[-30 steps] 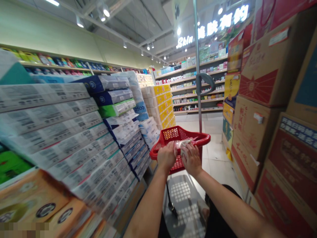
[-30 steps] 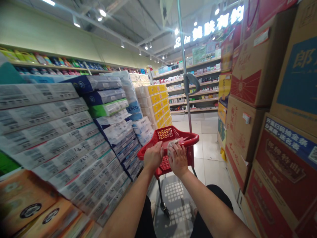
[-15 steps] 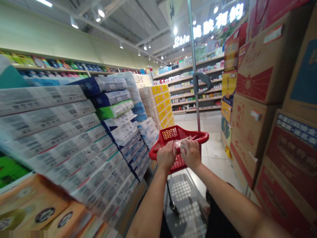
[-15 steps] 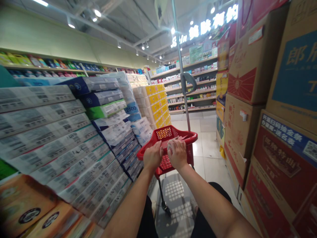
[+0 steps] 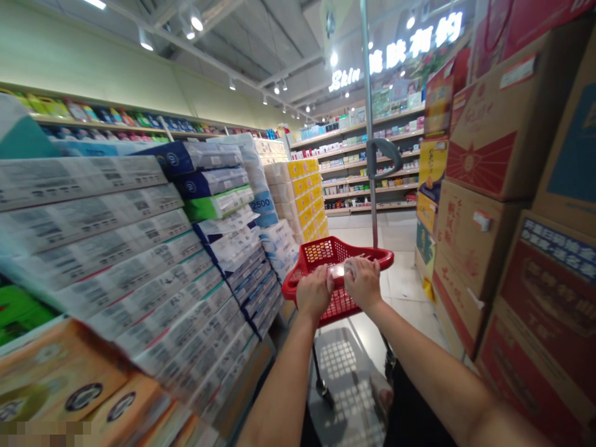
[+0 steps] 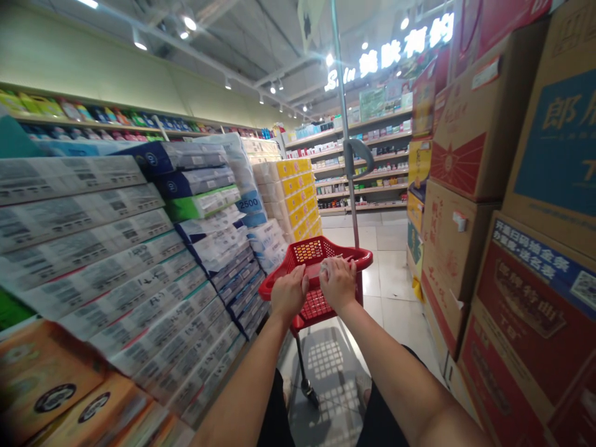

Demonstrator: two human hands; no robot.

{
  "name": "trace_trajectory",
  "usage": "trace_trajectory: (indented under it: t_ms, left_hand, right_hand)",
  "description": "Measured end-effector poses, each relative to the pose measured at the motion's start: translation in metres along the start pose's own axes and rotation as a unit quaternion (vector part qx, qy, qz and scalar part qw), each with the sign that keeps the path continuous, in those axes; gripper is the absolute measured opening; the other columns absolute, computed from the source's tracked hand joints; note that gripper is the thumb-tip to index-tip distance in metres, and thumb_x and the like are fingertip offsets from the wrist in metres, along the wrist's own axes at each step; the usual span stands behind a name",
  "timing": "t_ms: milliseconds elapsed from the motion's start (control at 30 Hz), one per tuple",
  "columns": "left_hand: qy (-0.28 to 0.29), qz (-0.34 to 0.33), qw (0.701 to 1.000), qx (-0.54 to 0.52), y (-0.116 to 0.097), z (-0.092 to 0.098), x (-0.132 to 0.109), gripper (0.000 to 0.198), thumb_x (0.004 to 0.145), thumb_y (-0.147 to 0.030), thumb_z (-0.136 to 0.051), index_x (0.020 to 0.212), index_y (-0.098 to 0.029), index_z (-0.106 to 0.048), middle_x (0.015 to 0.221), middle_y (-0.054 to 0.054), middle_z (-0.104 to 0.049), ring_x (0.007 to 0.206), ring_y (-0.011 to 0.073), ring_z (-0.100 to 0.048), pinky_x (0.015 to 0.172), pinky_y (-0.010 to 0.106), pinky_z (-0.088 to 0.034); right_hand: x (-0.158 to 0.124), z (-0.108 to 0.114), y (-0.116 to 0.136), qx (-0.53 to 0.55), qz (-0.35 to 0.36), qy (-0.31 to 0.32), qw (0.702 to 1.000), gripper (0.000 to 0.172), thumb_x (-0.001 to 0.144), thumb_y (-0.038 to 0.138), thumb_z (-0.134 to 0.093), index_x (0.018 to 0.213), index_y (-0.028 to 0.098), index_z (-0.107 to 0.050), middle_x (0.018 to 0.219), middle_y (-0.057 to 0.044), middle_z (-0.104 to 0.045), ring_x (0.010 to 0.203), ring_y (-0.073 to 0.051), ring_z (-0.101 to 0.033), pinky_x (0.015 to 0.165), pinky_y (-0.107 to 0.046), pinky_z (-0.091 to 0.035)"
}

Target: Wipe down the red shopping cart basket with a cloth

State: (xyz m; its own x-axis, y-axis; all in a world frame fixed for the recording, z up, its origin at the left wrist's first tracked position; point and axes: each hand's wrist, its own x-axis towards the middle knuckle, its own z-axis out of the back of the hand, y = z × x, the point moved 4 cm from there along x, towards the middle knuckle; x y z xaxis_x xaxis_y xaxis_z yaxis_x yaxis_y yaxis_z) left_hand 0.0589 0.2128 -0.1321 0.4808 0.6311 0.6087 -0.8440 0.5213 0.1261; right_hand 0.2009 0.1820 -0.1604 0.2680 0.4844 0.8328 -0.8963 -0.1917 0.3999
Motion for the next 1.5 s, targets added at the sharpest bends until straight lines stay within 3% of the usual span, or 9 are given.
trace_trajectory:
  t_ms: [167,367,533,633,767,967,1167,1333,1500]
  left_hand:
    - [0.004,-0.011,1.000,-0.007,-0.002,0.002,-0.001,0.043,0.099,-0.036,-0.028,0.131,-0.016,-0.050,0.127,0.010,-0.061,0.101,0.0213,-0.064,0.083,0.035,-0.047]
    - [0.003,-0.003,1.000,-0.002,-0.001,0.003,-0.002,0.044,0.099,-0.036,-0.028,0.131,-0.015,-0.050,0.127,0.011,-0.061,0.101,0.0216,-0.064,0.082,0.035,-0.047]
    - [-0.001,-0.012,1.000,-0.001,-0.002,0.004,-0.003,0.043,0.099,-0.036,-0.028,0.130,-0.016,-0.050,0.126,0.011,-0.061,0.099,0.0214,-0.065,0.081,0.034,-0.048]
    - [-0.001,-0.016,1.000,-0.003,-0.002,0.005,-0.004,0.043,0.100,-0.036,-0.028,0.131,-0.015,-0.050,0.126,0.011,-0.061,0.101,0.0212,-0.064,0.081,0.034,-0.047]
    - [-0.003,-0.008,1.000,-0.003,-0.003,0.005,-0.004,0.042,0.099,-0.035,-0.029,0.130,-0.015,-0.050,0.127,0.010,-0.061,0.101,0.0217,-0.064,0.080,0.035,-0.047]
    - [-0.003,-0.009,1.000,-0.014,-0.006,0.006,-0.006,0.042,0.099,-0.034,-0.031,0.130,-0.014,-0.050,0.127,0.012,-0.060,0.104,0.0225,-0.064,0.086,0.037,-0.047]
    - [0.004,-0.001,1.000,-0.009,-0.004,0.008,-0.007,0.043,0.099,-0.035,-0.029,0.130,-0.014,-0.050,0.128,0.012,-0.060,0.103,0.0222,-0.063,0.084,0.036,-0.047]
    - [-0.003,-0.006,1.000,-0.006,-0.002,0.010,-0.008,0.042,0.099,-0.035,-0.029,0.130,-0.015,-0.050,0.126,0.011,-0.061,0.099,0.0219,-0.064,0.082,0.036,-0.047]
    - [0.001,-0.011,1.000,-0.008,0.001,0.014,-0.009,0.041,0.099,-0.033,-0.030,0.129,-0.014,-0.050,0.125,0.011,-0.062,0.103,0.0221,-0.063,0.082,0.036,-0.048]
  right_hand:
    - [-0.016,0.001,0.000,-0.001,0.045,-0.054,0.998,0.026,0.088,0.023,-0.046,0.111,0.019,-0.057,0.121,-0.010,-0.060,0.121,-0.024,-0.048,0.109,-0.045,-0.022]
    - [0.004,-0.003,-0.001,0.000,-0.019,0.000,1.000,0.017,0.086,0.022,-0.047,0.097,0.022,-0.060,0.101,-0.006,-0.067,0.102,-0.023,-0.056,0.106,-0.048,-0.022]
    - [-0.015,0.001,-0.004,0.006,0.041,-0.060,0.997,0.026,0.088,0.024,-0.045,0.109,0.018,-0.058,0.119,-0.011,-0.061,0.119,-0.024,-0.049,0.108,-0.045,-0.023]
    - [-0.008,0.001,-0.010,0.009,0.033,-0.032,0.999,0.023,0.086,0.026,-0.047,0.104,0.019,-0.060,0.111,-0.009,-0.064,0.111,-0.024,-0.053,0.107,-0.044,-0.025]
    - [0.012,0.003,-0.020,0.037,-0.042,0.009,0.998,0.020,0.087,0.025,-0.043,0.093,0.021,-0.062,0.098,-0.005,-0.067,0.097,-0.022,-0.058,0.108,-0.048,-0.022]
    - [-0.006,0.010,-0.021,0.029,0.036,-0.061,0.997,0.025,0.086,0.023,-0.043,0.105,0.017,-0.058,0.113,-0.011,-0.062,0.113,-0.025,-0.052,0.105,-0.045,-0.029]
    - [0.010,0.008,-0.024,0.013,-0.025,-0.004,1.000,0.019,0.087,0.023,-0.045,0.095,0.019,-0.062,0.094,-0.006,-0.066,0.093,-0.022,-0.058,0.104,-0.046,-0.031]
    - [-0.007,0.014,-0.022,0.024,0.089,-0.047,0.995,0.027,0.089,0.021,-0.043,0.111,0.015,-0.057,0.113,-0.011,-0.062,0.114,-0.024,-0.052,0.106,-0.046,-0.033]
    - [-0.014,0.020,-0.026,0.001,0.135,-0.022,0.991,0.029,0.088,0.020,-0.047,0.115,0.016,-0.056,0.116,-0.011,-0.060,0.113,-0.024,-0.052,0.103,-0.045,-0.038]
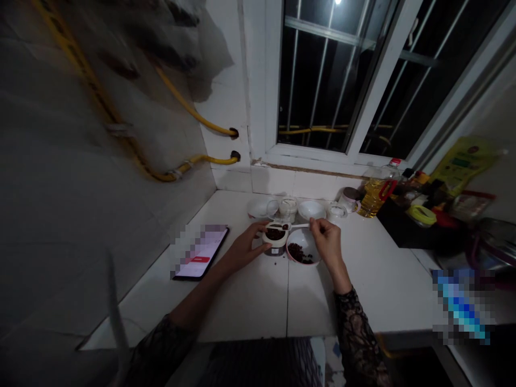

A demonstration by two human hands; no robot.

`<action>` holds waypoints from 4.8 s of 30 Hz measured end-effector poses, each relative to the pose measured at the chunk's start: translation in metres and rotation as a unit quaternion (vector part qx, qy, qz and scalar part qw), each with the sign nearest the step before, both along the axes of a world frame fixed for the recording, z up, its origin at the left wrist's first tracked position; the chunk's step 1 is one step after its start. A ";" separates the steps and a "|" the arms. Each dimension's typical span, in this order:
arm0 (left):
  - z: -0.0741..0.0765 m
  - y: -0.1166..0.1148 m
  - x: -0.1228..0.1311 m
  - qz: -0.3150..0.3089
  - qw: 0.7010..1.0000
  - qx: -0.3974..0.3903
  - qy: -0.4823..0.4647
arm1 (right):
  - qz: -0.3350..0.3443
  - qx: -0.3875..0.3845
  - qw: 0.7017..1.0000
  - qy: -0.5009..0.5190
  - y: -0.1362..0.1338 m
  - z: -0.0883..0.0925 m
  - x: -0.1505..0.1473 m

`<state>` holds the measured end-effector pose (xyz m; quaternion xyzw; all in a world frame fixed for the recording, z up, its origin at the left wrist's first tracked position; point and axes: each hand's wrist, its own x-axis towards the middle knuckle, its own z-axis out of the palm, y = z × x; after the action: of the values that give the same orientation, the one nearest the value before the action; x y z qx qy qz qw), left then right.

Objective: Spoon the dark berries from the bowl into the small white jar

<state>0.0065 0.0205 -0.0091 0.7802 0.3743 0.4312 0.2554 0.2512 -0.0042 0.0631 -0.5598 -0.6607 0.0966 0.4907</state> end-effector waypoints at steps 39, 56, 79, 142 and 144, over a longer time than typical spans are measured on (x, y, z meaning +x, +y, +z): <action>0.000 -0.001 0.000 0.005 1.000 -0.009 -0.008 | -0.001 -0.217 0.976 0.010 0.009 -0.029 0.045; -0.002 0.000 0.000 0.001 1.000 -0.004 -0.006 | 0.000 -0.201 0.977 0.077 0.007 -0.029 0.049; -0.002 0.001 0.000 -0.002 1.000 0.003 -0.001 | -0.016 -0.023 0.999 0.024 0.002 -0.011 -0.001; 0.001 -0.001 0.000 0.008 1.000 0.002 -0.002 | -0.073 -0.182 0.972 -0.131 0.005 -0.034 0.026; 0.001 -0.002 0.000 0.005 1.000 0.001 -0.005 | -0.076 -0.180 0.972 -0.132 0.005 -0.035 0.026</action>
<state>0.0062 0.0189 -0.0077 0.7767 0.3766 0.4365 0.2537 0.2775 0.0009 0.0283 -0.6954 -0.6469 0.1011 0.2960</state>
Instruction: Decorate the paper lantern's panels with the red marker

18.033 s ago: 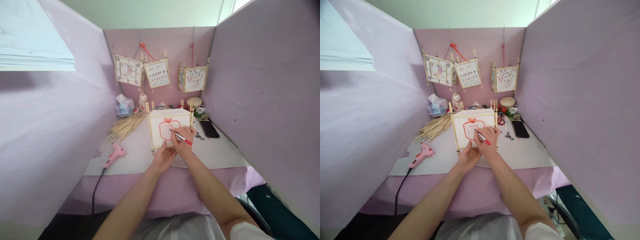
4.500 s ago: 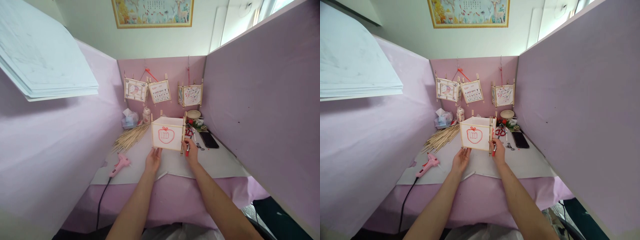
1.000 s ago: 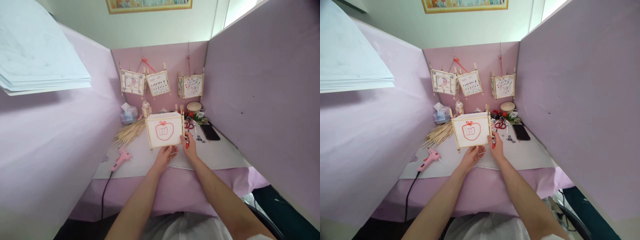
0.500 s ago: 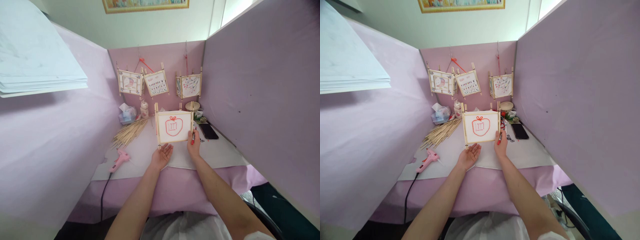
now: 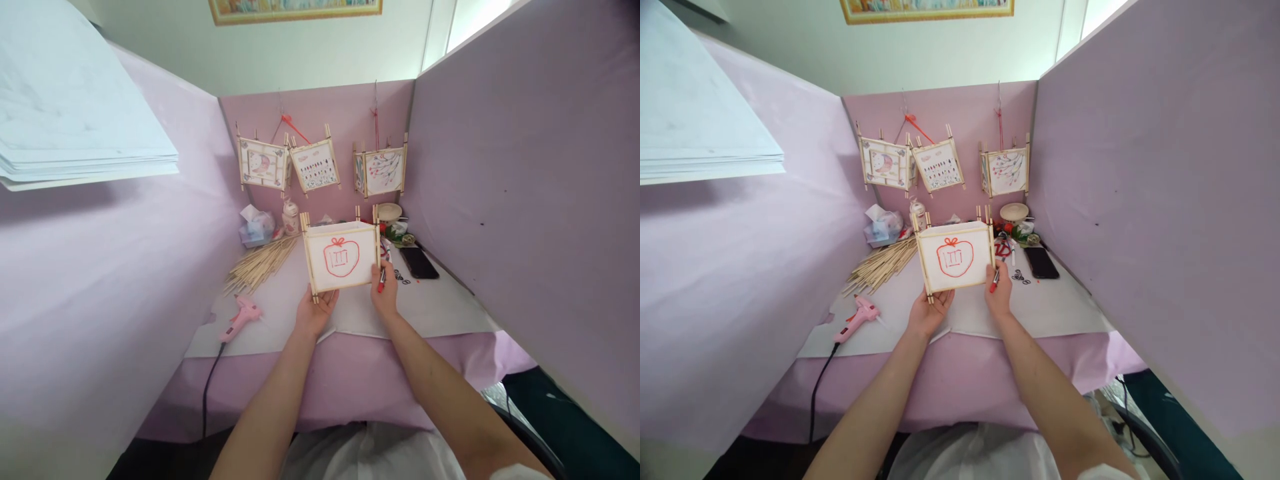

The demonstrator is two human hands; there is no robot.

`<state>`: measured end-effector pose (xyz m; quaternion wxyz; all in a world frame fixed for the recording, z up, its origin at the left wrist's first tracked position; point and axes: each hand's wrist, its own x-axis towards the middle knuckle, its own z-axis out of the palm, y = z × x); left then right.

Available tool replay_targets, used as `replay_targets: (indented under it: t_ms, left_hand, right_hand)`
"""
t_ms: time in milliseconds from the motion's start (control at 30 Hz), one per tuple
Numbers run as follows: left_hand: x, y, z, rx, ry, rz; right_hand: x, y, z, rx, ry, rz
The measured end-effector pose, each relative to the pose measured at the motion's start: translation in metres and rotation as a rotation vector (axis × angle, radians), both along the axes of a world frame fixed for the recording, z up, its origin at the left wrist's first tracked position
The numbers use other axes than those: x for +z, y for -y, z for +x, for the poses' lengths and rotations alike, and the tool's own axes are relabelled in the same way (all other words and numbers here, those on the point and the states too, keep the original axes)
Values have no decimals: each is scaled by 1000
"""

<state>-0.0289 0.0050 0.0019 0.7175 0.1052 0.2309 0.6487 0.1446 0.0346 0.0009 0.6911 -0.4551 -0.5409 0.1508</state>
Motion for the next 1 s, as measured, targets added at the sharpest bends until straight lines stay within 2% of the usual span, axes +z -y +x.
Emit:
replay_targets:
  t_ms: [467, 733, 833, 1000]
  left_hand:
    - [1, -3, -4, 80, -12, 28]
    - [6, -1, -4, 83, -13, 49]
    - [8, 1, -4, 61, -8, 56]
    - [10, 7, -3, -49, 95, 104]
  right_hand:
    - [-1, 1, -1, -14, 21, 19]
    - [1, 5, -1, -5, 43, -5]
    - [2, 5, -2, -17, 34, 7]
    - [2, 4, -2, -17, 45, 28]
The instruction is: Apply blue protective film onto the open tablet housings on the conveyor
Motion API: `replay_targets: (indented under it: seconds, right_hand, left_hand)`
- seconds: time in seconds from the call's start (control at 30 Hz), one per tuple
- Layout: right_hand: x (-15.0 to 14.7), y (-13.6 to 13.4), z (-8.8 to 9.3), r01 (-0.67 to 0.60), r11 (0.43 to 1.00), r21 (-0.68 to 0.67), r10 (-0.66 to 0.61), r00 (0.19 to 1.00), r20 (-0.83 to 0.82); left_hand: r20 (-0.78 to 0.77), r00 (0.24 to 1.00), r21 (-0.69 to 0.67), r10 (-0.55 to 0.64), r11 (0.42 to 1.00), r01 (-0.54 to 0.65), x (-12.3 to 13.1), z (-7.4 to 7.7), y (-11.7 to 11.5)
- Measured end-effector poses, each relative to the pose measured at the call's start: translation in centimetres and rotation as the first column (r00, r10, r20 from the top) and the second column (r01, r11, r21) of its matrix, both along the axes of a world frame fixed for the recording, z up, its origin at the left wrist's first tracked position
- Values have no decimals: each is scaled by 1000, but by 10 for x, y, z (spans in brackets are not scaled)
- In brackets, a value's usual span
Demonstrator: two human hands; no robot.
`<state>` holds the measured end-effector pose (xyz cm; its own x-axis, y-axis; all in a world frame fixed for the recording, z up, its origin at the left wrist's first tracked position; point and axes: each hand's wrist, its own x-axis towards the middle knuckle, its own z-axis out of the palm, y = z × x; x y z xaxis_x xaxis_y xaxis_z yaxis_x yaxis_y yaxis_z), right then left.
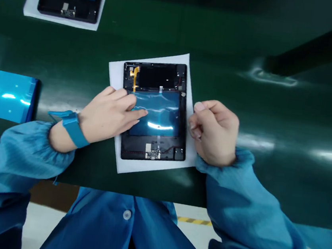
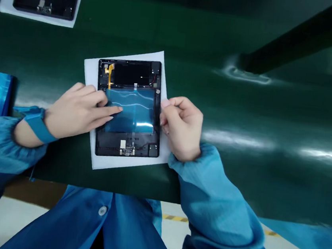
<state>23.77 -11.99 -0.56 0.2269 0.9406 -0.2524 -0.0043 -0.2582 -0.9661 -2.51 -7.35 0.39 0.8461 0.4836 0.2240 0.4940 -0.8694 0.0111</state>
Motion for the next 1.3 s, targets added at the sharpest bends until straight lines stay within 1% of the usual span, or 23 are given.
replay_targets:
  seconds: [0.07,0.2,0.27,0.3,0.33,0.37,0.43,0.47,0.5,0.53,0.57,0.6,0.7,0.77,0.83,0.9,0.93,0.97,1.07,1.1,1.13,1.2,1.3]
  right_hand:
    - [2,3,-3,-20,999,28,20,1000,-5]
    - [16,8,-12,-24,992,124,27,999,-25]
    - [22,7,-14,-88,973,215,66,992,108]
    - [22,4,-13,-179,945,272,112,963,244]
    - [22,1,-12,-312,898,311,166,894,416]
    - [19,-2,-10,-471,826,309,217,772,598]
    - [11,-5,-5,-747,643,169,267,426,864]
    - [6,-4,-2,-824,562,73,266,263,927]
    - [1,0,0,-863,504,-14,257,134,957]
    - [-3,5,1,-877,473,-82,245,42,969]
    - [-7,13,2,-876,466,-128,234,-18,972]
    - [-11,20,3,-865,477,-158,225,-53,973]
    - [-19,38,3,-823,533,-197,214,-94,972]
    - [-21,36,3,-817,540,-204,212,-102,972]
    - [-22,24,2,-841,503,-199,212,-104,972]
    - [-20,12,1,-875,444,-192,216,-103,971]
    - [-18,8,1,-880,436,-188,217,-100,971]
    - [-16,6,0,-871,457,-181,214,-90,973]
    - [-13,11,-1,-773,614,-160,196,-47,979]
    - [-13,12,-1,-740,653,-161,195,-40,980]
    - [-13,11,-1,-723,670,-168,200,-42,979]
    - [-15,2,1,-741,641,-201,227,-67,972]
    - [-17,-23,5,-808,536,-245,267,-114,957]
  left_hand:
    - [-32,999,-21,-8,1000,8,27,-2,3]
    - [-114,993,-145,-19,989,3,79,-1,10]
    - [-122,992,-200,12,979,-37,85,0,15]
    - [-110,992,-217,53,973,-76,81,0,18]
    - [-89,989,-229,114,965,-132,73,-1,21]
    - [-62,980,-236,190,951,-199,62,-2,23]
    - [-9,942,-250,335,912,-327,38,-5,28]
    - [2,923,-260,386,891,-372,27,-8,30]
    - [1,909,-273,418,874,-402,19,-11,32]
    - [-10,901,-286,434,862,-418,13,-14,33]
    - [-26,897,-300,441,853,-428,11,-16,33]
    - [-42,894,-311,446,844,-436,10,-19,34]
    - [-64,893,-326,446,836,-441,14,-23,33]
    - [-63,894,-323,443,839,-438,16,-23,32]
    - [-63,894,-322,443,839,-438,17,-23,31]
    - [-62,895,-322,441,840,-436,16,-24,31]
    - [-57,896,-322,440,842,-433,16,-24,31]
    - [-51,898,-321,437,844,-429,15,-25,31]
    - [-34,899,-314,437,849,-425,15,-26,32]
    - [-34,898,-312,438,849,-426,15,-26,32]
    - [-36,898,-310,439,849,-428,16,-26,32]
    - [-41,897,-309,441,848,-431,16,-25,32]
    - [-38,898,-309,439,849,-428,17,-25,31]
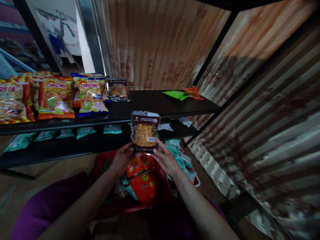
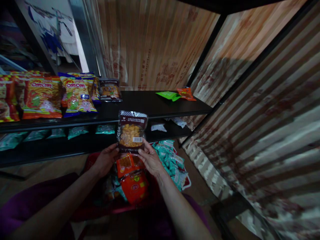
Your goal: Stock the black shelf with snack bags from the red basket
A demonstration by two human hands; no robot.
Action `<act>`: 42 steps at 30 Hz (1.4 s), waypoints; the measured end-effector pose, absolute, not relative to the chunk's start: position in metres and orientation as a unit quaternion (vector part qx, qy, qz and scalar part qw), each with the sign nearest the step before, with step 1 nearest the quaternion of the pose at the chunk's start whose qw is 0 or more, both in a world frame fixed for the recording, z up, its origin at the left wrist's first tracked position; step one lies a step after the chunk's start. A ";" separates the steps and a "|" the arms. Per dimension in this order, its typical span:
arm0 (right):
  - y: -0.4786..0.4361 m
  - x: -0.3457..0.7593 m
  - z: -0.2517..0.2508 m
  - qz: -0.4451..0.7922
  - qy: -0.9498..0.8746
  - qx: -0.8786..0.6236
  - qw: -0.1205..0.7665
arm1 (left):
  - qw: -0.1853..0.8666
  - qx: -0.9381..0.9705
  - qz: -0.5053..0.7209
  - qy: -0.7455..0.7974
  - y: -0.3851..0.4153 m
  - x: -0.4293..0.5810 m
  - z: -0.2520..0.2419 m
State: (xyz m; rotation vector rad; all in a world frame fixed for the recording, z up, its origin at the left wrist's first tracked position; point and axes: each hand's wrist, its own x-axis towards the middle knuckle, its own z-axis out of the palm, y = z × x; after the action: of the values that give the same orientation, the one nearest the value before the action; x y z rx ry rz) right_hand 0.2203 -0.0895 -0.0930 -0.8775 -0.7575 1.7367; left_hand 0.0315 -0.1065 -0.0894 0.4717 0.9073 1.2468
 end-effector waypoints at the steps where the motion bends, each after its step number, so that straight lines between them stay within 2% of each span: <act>1: -0.089 0.220 -0.093 0.716 -0.313 -0.368 0.504 | 0.693 0.210 0.558 0.407 -0.106 0.032 -0.089; 24: -0.087 0.217 -0.094 0.677 -0.346 -0.370 0.534 | 0.690 0.192 0.561 0.415 -0.106 0.038 -0.090; 36: -0.085 0.228 -0.091 0.715 -0.361 -0.356 0.482 | 0.653 0.214 0.594 0.418 -0.093 0.033 -0.081; 42: -0.086 0.230 -0.090 0.715 -0.376 -0.351 0.473 | 0.674 0.202 0.590 0.396 -0.096 0.033 -0.081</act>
State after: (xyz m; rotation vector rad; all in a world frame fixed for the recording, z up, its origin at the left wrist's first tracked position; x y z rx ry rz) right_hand 0.2298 -0.0856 -0.0901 -0.8596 -0.9211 1.7485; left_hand 0.0330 -0.0955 -0.0814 0.4548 0.8899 1.3268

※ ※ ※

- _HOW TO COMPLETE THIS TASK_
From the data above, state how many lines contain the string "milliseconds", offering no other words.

- _ANSWER_
2